Miserly Hosts Make Guests Miserable

by admin on April 19, 2012

My sister is the real author of this story but allowed me to repeat it here. Her friends, let’s call them Sam and Julie invited a group of friends they all socialize with regularly to their home to watch a hockey game. Nothing was said specifically about refreshments either one way or another.

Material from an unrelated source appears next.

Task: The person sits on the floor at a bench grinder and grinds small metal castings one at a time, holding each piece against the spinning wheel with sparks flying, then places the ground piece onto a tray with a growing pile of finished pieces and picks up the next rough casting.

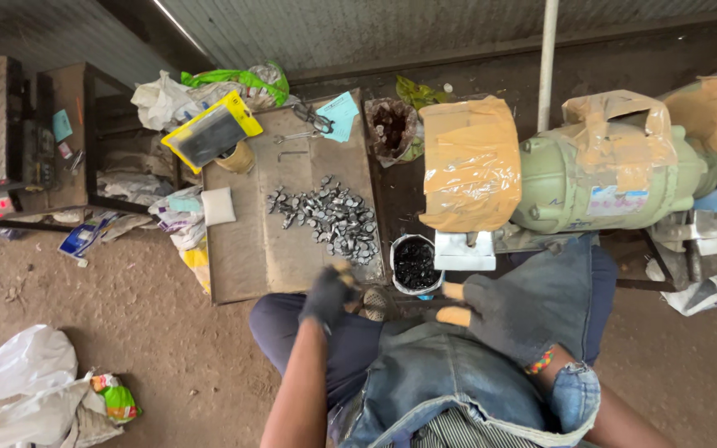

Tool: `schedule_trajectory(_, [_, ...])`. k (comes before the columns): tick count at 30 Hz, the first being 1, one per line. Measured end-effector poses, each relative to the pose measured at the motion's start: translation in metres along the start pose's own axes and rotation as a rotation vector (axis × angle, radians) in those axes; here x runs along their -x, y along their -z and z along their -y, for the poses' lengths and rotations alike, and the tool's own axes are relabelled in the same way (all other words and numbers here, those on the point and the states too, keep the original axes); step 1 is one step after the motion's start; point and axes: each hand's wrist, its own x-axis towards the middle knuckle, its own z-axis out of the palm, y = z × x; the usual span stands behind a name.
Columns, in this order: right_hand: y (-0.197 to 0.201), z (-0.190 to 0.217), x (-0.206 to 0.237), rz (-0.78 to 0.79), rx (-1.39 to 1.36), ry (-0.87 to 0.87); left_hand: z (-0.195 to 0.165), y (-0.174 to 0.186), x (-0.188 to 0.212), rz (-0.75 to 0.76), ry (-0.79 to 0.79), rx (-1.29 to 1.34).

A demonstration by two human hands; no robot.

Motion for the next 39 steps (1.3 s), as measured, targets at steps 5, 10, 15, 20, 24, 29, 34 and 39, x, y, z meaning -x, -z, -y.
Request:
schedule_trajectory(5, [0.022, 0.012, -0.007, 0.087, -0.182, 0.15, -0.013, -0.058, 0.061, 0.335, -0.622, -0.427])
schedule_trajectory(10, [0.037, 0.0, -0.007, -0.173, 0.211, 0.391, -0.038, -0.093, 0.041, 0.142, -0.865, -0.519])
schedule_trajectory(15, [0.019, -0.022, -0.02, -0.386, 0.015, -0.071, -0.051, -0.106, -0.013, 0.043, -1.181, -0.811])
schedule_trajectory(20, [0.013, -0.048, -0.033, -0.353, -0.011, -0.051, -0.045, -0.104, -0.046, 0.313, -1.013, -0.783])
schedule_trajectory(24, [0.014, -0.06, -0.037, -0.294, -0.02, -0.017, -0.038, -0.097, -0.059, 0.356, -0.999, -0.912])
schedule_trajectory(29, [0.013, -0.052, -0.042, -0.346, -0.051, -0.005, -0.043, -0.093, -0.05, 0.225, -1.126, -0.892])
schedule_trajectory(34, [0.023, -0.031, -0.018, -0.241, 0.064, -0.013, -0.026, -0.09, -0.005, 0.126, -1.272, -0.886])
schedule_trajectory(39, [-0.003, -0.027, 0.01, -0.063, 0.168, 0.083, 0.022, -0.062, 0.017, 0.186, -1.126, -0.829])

As it happened, Julie and Sam provided absolutely no food at all at the get together. There wasn’t so much as a bowl of chips on the table. My sister brought over chocolate chip cookies that she made thinking that this could help with the food – but there wasn’t any. Julie took the box of cookies into the kitchen and left them there and came out eating one of them herself. She didn’t offer the cookies to anyone else. Somewhere into the middle of the game Sam & Julie thought it would be a good idea to order pizza. They ordered 2 pies for the group of people and asked them all to chip in to help pay for it. The pizza was enough for everyone to have a single slice.

So I was thinking this through and I wanted to get everyone’s opinion. Is it a breach of etiquette NOT to offer refreshments at a “get together” at your home? The invite was only to come over and watch the game. In my world, I would have put out a little spread – chips, appetizers etc. If I was providing something more substantial and ordered pizza I certainly would not have asked anyone to help with the cost and I would have ordered more than enough. To be fair to Sam & Julie – are they under any obligation to provide anything in the way of food/drink if they invite people over and absorb the cost?

In the middle of the game, though, Julie told everyone that they were talking too much and were too loud so she went into another room to watch the rest of the game alone. 0416-12

The bare minimum of hospitality every guest should expect from their host is the offer of something to drink.  To offer nothing at all is inhospitable.   If the “get together” occurs during a meal time, guest rightfully have an expectation that food of some sort will be provided by the hosts.

I think your sister should lead by example and host her own get together to watch some sporting event while providing drinks and nibbles such as cheese and crackers, chips and dip, cookies, etc.   If Julie and Sam don’t get it and continue with their niggardly hospitality, they will eventually wonder why no one RSVPs or comes to their get togethers.